Что касается учителей, у меня сложились неплохие отношения с мистером Адамсоном, преподавателем физики и биологии, мисс Харди, которая вела английскую литературу, и особенно с моим «бойфрендом» мистером Эррингтоном, математиком. Все они были довольно сильны в своих предметах, но я, наверное, знал примерно столько же, сколько они, поскольку учителей в Осни отбирали главным образом за спортивные достижения. Мисс Харди когда-то профессионально играла в большой теннис, мистер Адамсон был специалистом по физическим нагрузкам и разрабатывал режим тренировок для футболистов, а мистер Эррингтон боксировал, так что я надеялся, уж он-то справится с Лоамом. В классе было видно, с каким облегчением учителя вызывают меня или видят, что я поднимаю руку: они знали, что получат правильный ответ от ученика, всерьез занимающегося их предметом, от этого маленького острова в океане скучающих, нелюбознательных, непригодных для обучения школьников, нетерпеливо ждущих урока физкультуры. Каждый раз, когда они сообщали мне какие-то сведения, как это сделал мистер Эррингтон, научив меня стишку о Пи, или когда мы поверх голов всех прочих ребят обменивались непонятной прочим шуточкой, я откладывал это мгновение в свою копилку. Но хотя учителя были для меня лучшими друзьями, чем все остальные в школе, я себя не обманывал: я был для них всего лишь пареньком, который хорошо справляется с предметом, и не более того. Ни один из них не интересовался мной и не пытался мне помочь. Так, мимоходом брошенная шутка и похвала, но эти клочья составляли все сколько-то человеческое общение, на какое я мог рассчитывать в Осни. Вот почему после кошмарного Дня спорта я решился поговорить с мистером Эррингтоном.
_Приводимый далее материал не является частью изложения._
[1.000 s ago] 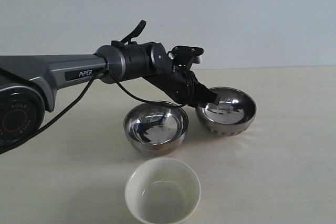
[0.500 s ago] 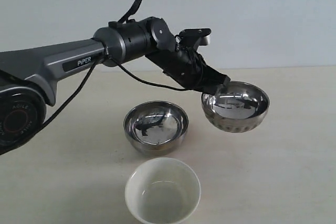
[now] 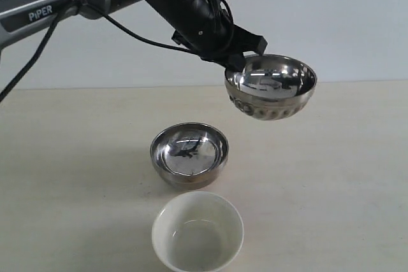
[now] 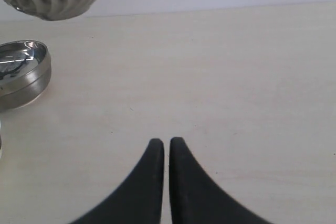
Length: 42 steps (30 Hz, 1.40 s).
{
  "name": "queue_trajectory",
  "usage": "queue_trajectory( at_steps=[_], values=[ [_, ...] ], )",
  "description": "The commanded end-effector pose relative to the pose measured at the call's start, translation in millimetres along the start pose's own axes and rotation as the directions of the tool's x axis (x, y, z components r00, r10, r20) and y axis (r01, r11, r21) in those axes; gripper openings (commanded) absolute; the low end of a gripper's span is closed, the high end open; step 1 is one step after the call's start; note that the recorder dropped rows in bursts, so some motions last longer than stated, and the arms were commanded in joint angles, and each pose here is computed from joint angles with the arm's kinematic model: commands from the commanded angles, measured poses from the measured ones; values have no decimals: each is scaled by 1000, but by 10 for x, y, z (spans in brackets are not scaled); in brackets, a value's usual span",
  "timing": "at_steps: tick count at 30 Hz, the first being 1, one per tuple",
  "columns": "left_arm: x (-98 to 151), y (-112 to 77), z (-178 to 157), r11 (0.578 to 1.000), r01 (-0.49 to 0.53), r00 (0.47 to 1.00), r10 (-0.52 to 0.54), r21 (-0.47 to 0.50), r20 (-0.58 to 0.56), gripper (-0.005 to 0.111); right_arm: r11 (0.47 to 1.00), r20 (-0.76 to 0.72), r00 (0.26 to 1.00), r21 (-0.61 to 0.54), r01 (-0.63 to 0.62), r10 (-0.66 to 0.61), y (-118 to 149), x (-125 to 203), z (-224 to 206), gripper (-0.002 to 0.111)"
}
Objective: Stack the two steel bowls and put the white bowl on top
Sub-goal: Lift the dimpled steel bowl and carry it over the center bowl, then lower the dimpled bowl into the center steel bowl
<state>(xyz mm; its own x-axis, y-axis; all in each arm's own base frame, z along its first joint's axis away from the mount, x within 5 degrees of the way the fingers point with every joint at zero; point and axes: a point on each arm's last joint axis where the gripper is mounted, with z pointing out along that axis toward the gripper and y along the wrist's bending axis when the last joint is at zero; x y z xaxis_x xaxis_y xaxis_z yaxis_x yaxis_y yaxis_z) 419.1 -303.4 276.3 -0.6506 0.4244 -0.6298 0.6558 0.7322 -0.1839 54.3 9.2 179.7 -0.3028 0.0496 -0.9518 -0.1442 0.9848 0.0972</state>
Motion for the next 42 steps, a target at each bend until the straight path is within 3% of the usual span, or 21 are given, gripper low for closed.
queue_trajectory(
  at_steps=[1, 13, 21, 28, 34, 42],
  values=[
    [-67, 36, -237, 1000, 20, 1000, -20, -7, 14, 4, 1000, 14, 1000, 6, 3, -3, -3, -15, 1, 0],
    [-104, 135, -438, 998, 40, 999, -39, -40, 27, 4, 1000, 14, 1000, 6, 3, -3, -3, -15, 1, 0],
    [-13, 177, -563, 992, 3, 996, -14, -122, -88, 4, 1000, 14, 1000, 6, 3, -3, -3, -15, 1, 0],
    [9, 138, -896, 991, 15, 1000, -17, -131, -18, 4, 1000, 14, 1000, 6, 3, -3, -3, -15, 1, 0],
    [204, 269, -1202, 985, 64, 997, -57, -160, 47, 4, 1000, 14, 1000, 6, 3, -3, -3, -15, 1, 0],
    [610, 388, -1180, 990, 130, 977, -119, -50, 180, 4, 1000, 14, 1000, 6, 3, -3, -3, -15, 1, 0]
  ],
)
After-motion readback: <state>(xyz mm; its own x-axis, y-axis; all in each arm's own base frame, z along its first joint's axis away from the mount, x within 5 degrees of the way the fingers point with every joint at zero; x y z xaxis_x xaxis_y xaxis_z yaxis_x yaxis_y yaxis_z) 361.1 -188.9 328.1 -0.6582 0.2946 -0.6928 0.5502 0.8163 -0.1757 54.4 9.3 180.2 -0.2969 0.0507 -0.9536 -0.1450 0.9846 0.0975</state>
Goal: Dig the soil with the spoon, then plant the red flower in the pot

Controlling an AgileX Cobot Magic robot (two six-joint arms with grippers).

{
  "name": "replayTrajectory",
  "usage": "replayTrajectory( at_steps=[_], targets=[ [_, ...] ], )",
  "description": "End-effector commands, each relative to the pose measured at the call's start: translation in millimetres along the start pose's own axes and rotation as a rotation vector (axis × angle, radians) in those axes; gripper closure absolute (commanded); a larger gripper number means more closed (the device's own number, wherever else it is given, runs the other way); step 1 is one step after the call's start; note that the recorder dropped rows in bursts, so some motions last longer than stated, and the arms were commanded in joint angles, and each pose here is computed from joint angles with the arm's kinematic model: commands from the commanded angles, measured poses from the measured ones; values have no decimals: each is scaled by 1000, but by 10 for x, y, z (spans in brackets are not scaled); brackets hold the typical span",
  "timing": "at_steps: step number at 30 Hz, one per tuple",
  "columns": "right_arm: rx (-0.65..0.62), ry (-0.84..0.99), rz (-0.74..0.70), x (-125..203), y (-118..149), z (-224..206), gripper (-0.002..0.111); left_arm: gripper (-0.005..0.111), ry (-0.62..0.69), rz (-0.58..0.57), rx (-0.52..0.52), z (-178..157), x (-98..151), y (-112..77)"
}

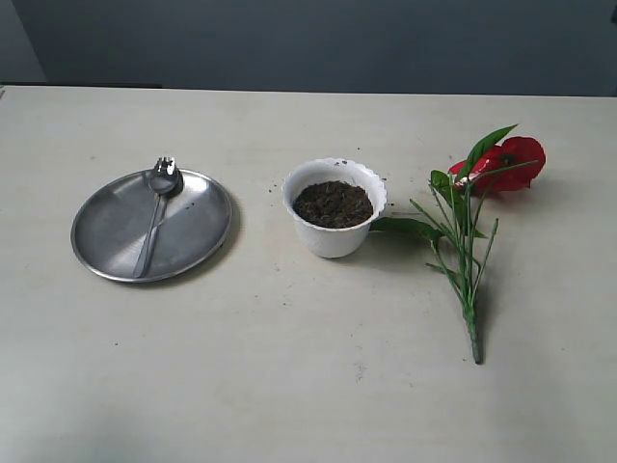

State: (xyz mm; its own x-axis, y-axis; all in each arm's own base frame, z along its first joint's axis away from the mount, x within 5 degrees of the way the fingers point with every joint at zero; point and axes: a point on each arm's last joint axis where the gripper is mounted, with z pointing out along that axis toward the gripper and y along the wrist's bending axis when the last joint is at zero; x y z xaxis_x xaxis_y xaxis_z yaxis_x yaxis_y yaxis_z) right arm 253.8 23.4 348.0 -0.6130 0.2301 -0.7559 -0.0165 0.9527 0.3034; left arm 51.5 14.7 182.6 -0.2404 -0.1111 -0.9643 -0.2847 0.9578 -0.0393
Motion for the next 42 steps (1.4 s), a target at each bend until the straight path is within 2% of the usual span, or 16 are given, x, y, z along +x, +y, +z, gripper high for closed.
replayTrajectory(
  at_steps=[1,5,9,14,18,21,28,36,42],
  targets=[
    [-21,67,71,39,-21,192,24,106,-16,-1,2,0,-2,-1],
    [-23,194,117,154,-57,438,20,106,-16,-1,2,0,-2,-1],
    [-14,322,131,280,-96,604,20,106,-16,-1,2,0,-2,-1],
    [-41,380,155,335,-73,641,20,106,-16,-1,2,0,-2,-1],
    [-140,431,-8,410,92,632,20,106,-16,-1,2,0,-2,-1],
    [-169,468,-70,476,209,628,20,106,-16,-1,2,0,-2,-1],
    [-144,598,-251,586,314,673,20,106,-16,-1,2,0,-2,-1],
    [-194,682,-331,454,589,808,20,106,-16,-1,2,0,-2,-1],
    [-131,773,-468,647,687,1040,20,106,-16,-1,2,0,-2,-1]
  ],
)
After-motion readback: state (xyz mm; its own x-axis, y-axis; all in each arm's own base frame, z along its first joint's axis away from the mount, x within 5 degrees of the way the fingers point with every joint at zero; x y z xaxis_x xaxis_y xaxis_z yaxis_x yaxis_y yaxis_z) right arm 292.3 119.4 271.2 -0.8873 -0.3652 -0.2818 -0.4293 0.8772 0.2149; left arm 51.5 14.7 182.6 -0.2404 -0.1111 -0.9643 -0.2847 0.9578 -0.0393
У нас в Штатах нет Дня спорта. Худшее спортивное унижение я пережил там в Детской лиге, не сумел ни пробить толком, ни поймать бейсбольный мяч. Но: тогда я был мал и нисколько не переживал из-за этого. Детская лига – действительно игра, а не спорт. В первый день в школе Осни я был уже достаточно взрослым, чтобы нервничать из-за своего результата. Спорт в Осни – страшно серьезное дело. Для неспортивного ребенка День спорта оказался бы мукой в любой школе: это празднество для того и задумано, чтобы выставить напоказ все твои недостатки. Унижение невыносимое, причем на глазах у всех.

По подвесному мосту мы перешли на просторное спортивное поле: школа не пользовалась площадками в местном парке, о нет: собственная беговая дорожка, свои стадионы, бассейн и так далее. Я участвовал только в одном мероприятии – меня допустили к эстафете Одиннадцатых, завершающей день, и пока я носился, выполняя поручения Лоама и его дружков, в животе у меня все громче урчало от тревоги. И конечно же я уронил палочку, и вся школа презрительно выкликала мое имя, и даже Одиннадцатые смотрели на меня, как на грязь под своими ногами. На исходе этого дня я понял: с меня хватит. Решил назавтра же поговорить с мистером Эррингтоном. Второй такой школьный год я не переживу. Ни семестра, ни недели, ни дня.

Одна беда. На следующий день после Дня спорта, в последний день семестра – коронация. Так что перед летними каникулами я успел насладиться всеми чудесами этой церемонии. Коронация во многом отличалась от Дня спорта, она совершалась не на спортивном поле, а в главном дворе, в центре школьного квадрата, в том самом месте, где в первый день проходил мой бесславный Забег. Мы оделись не в спортивную форму, а в «парадное платье», предназначавшееся для особых торжеств – черный фрак, зеленый, как бутылочное стекло, жилет и цилиндр, как у мистера Арахиса[10]. Честное слово.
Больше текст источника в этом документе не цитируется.